Fassl: Das wird sich erst noch zeigen. Sie können die Abstandsregeln weder bei den Schauspielern noch im Publikum im Moment einhalten. Ich glaube nicht, dass es später einfach ein Zurück zu vor der Krise geben wird. Vielleicht wird erst einmal mit Stücken in ganz kleinen Besetzungen und vor kleinem Publikum wieder gestartet. Vielleicht werden auch Themen aufgegriffen, die Erfahrungen aus der Krise widerspiegeln. Da darf man gespannt sein, weil hier sehr kreative Leute am Werk sind.
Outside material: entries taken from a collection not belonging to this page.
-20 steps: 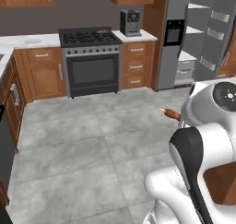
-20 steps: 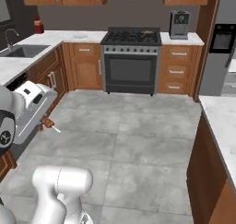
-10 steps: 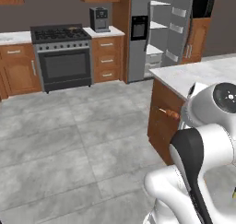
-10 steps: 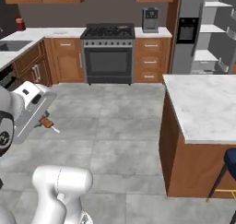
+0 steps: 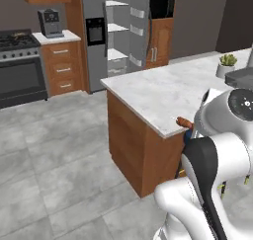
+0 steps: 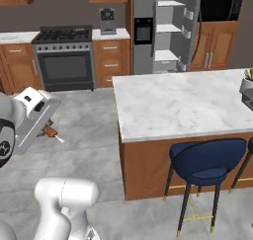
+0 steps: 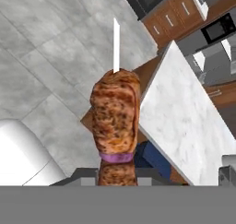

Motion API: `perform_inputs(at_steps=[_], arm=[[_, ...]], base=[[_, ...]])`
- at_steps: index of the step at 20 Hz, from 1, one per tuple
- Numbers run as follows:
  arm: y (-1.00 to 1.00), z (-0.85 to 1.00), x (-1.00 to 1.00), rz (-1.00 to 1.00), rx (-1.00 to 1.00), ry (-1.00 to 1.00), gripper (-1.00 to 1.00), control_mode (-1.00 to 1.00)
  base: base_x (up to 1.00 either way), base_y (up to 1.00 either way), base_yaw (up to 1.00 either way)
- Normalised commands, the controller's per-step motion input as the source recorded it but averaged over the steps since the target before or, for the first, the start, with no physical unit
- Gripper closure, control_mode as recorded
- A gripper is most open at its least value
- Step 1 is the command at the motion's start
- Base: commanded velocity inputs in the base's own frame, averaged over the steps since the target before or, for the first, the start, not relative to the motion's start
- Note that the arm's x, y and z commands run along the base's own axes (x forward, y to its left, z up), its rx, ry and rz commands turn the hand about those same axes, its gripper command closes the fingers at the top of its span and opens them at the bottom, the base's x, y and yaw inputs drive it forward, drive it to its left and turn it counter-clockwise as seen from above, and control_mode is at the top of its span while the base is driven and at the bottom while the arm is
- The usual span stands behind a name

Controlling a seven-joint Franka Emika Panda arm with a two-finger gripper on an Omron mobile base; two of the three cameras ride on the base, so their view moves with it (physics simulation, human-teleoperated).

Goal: Place the cold items (onion and peach) from the fridge in one tupperware on the dining counter. Place the warm items (hot dog and kebab skewer) in the stove area in another tupperware.

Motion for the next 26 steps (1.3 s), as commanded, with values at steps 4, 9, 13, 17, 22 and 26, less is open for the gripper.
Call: perform_inputs(at_steps=[4,9,13,17,22,26], arm=[[0.00,0.00,0.00,0.00,0.00,0.00,1.00,1.00],[0.00,0.00,0.00,0.00,0.00,0.00,1.00,1.00],[0.00,0.00,0.00,0.00,0.00,0.00,1.00,1.00],[0.00,0.00,0.00,0.00,0.00,0.00,1.00,1.00],[0.00,0.00,0.00,0.00,0.00,0.00,1.00,1.00],[0.00,0.00,0.00,0.00,0.00,0.00,1.00,1.00]], base=[[0.25,-1.00,-0.15],[0.24,-1.00,-0.09],[0.26,-1.00,-0.06],[0.28,-1.00,-0.05],[0.28,-1.00,-0.04],[0.33,-0.97,-0.03]])
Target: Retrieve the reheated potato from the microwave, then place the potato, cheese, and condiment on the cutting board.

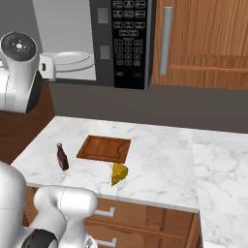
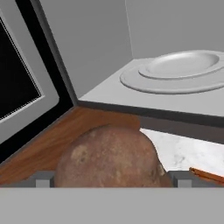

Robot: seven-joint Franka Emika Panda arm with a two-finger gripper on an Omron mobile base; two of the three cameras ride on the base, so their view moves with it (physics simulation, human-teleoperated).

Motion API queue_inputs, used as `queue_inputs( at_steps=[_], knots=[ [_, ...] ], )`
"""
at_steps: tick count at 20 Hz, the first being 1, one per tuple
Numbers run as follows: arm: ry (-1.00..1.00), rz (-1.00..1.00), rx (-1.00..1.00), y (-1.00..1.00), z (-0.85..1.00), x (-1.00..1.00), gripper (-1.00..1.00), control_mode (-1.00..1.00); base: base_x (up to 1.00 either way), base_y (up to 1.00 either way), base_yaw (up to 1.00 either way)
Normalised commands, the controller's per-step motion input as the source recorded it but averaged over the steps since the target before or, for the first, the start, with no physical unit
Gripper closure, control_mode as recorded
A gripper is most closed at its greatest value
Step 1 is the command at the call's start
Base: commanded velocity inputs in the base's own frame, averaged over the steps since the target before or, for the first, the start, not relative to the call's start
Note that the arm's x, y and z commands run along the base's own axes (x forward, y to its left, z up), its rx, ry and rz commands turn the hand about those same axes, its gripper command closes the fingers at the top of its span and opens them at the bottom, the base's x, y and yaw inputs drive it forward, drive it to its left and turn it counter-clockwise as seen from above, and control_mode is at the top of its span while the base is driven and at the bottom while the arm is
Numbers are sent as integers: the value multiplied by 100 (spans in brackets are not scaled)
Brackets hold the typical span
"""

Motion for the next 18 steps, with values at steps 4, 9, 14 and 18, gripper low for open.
queue_inputs(
  at_steps=[4, 9, 14, 18],
  knots=[
    [0, -7, 0, -27, -29, -71, 100, -100, 0, 0, 0],
    [10, -6, 0, -37, -49, -53, 100, -100, 0, 0, 0],
    [26, -16, -1, -36, -63, -14, 100, -100, 0, 0, 0],
    [26, -21, 0, -44, -59, 6, 100, -100, 0, 0, 0]
  ],
)
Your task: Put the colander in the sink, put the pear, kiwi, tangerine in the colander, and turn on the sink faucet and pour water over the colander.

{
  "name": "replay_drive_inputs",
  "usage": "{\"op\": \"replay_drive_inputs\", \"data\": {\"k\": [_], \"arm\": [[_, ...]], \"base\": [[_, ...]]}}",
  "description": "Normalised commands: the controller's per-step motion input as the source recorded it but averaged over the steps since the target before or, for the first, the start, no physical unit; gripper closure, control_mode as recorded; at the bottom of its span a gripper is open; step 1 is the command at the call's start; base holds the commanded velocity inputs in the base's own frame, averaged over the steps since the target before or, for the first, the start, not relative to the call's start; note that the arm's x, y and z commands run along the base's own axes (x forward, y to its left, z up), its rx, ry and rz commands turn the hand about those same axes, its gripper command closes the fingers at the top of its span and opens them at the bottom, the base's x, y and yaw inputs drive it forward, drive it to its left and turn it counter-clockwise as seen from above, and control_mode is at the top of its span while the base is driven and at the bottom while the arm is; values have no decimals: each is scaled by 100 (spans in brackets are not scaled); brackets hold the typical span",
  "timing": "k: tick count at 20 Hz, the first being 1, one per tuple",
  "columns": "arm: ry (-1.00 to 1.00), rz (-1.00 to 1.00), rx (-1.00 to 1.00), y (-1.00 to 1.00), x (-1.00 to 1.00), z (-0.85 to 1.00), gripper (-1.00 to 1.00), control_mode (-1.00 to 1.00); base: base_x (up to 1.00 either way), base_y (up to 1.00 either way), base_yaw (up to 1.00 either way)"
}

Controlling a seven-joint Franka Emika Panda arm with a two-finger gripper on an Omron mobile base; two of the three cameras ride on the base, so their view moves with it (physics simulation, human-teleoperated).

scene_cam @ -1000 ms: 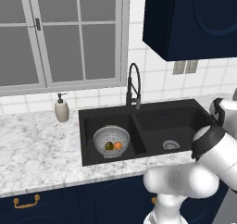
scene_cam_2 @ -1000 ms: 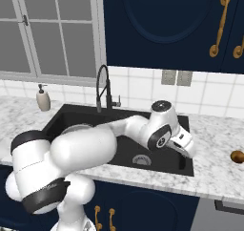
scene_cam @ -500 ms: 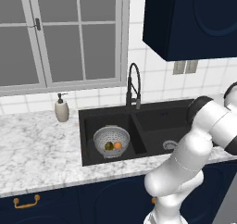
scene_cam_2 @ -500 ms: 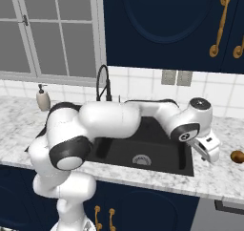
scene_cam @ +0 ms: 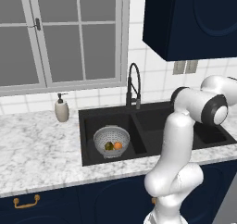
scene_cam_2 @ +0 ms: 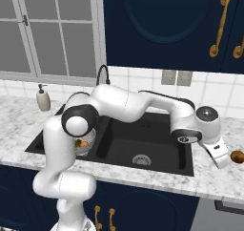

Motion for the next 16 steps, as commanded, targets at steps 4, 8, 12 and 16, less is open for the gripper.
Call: {"op": "replay_drive_inputs", "data": {"k": [4,8,12,16], "arm": [[0,-19,4,-41,15,0,-100,-100],[0,-10,10,-44,12,16,-100,-100],[0,-7,6,-31,32,1,-100,-100],[0,-4,4,-30,30,-4,-100,-100]], "base": [[0,0,0],[0,0,0],[0,0,0],[0,0,0]]}}
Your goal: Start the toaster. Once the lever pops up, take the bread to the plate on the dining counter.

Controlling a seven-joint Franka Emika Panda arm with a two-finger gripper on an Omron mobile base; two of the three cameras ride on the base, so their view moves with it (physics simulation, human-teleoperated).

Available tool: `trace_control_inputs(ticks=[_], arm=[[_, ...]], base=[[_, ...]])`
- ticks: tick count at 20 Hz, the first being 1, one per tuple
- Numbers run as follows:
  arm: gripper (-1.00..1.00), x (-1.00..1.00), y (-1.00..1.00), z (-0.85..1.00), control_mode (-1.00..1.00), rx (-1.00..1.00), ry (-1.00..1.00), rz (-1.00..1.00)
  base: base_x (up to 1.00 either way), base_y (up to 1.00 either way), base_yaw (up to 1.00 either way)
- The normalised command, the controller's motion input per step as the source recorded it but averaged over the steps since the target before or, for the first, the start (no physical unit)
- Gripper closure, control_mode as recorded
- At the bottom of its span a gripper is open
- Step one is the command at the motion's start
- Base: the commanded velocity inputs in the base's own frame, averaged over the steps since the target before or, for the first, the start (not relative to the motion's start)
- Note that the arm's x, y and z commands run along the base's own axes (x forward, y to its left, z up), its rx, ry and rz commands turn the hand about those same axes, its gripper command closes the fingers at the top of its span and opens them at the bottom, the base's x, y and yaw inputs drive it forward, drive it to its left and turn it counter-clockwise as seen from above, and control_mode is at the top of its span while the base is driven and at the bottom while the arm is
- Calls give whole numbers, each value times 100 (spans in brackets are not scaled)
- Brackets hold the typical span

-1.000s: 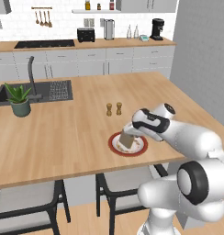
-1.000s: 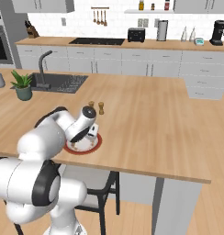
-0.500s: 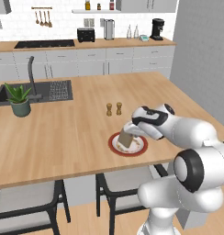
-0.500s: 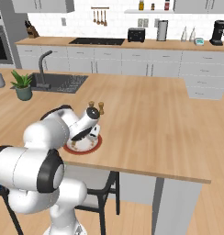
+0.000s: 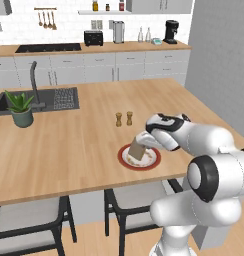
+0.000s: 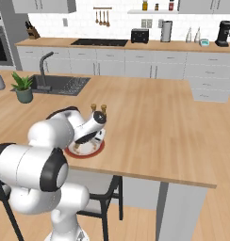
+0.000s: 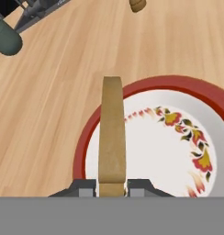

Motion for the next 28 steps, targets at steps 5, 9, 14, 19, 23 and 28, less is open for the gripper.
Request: trace_control_inputs(ticks=[5,9,14,19,23,28], arm=[[100,2,0,-4,-100,1,0,0],[100,0,0,0,-100,0,0,0],[100,0,0,0,-100,0,0,0],[-100,0,0,0,-100,0,0,0],[-100,0,0,0,-100,0,0,0],[-100,0,0,0,-100,0,0,0]], base=[[0,0,0],[0,0,0],[0,0,0],[0,0,0],[0,0,0],[0,0,0]])
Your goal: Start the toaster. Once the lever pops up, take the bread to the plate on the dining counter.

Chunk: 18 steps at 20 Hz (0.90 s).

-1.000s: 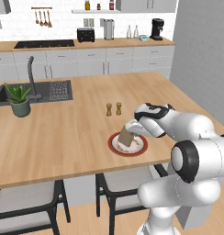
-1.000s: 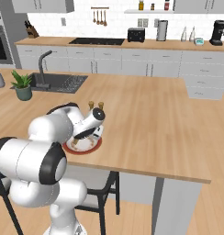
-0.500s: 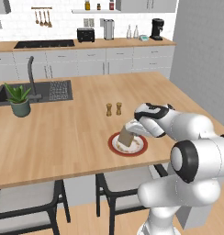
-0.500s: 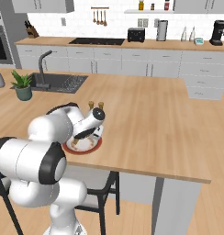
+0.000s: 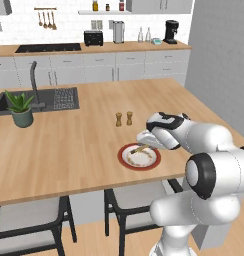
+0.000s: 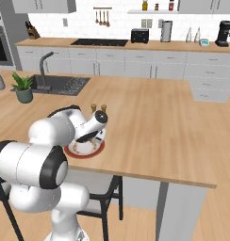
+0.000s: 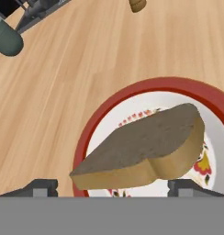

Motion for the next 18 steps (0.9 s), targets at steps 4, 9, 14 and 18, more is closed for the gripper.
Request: trace_control_inputs(ticks=[4,9,14,18], arm=[[-100,0,0,0,-100,0,0,0],[-100,-11,0,2,-100,0,0,0],[-100,-34,0,21,-100,0,0,-4],[-100,-20,0,32,-100,0,0,-7]], base=[[0,0,0],[0,0,0],[0,0,0],[0,0,0]])
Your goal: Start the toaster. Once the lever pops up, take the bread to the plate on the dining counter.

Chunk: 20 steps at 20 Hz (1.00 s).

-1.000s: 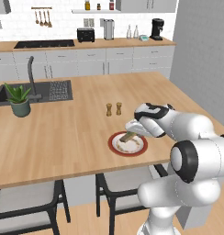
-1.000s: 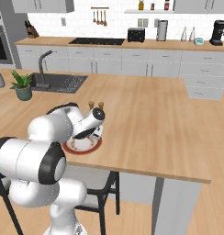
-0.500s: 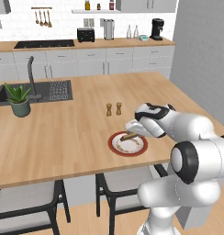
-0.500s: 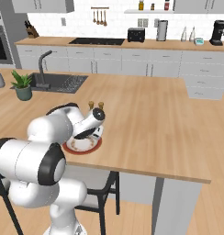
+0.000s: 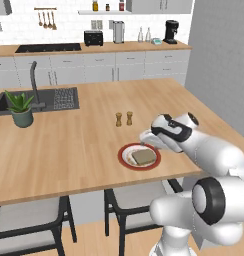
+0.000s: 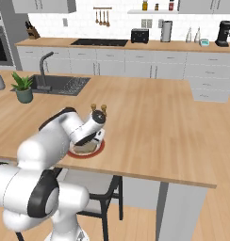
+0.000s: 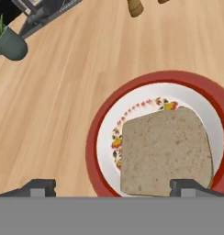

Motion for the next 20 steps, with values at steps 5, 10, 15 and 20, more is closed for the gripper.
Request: trace_control_inputs(ticks=[5,10,15,20], arm=[[-100,-6,9,40,-100,-6,0,-11],[-100,-31,28,43,-100,-17,0,-1],[-100,-68,9,62,-100,-16,4,-7],[-100,-95,0,72,-100,-12,8,-3]], base=[[0,0,0],[0,0,0],[0,0,0],[0,0,0]])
Das ist nicht nur bei den Theatern so.
Fassl: Natürlich nicht, es wird generell interessant werden, wie die Künstler in unserer Region die Krise in ihren Werken verarbeiten. Künstler nehmen eine entscheidende Rolle bei der geistigen Gesamtaufarbeitung so einer Krise ein. Und dann darf man nicht die historische Auseinandersetzung vergessen: Die Krise regt zu neuen landes- und ortsgeschichtlichen Forschungen an.
Was passiert hier genau?
Fassl: Es gibt eigentlich bis heute kein Menschenleben, das sich nicht mit einer Epidemie beschäftigen muss. So hat beispielsweise allein die Cholera in Augsburg 1854 knapp 1200 Tote bei etwa 40000 Einwohnern gefordert. 1918 folgte die Spanische Grippe mit vielen Toten. Ein Blick zurück in die Medizingeschichte zeigt: Bis ins letzte Drittel des 19. Jahrhunderts waren Menschen Epidemien im Grunde völlig hilflos ausgeliefert.
Auch jetzt fehlen noch wirksame Medikamente und ein Impfstoff.
Fassl: Ja, momentan kommen wir wieder an eine Grenze und müssen erkennen: Nicht alles ist zu bewältigen. Das war für die Menschen früher eine ganz selbstverständliche Erfahrung. Und so eine Grenzerfahrung gibt wertvolle Besinnungsanstöße: Die Selbstermächtigung des Menschen wird zurückgestutzt. Im besten Fall führt das zu mehr Demut, zu mehr Bescheidenheit, zumindest wäre das die angemessene Haltung.
Peter Fassl, 65, ist Historiker und Diplom-Theologe. Seit über 30 Jahren ist der Augsburger Bezirksheimatpfleger.